What you need to produce from the material below is an exact transcription of the lines from the one with "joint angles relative" through the one with "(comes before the", both included, and no other line.

┌──

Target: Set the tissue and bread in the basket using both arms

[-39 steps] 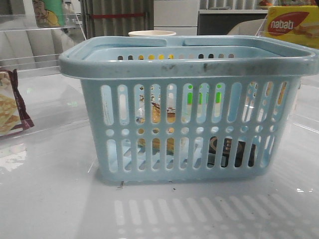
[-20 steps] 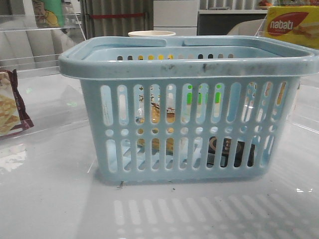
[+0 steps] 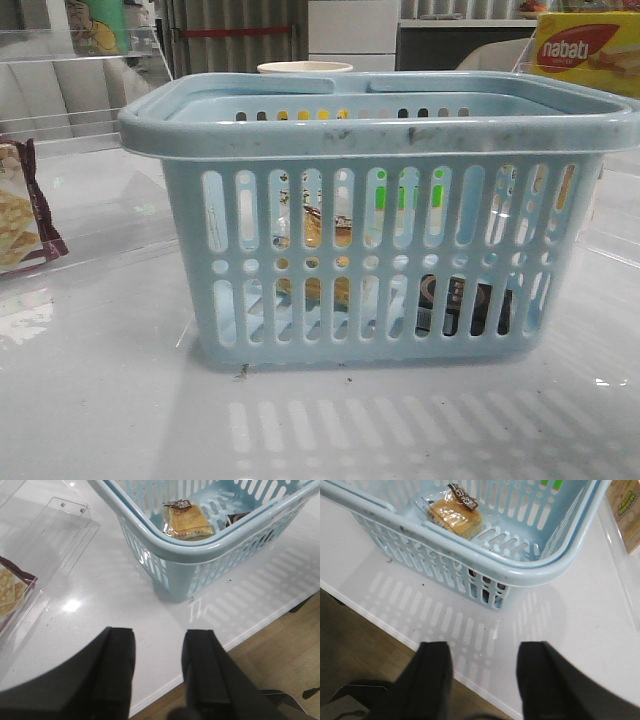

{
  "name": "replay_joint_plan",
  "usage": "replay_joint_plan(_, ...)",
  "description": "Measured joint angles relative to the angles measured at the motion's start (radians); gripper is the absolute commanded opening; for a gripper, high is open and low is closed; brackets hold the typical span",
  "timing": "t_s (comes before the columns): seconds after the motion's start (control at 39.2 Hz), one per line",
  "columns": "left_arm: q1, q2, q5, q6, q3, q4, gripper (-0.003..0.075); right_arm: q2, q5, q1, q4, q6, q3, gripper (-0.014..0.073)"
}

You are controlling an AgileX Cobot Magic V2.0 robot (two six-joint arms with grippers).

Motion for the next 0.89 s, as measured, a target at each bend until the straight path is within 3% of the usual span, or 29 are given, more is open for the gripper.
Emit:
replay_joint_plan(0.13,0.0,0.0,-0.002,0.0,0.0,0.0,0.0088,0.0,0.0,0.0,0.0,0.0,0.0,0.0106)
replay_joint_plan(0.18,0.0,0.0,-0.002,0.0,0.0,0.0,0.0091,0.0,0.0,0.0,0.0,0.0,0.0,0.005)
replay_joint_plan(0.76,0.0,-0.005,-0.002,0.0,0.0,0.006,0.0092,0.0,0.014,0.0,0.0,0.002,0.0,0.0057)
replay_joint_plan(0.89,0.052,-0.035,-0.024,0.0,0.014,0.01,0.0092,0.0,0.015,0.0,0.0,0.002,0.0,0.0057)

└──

▶ **FINISHED EXERCISE**:
  "description": "Measured joint angles relative to the angles measured at the motion's start (radians); gripper is the absolute commanded opening; for a gripper, high is open and low is closed; brackets hold the typical span",
  "timing": "t_s (comes before the columns): seconds after the motion's start (control at 39.2 Hz), one per line",

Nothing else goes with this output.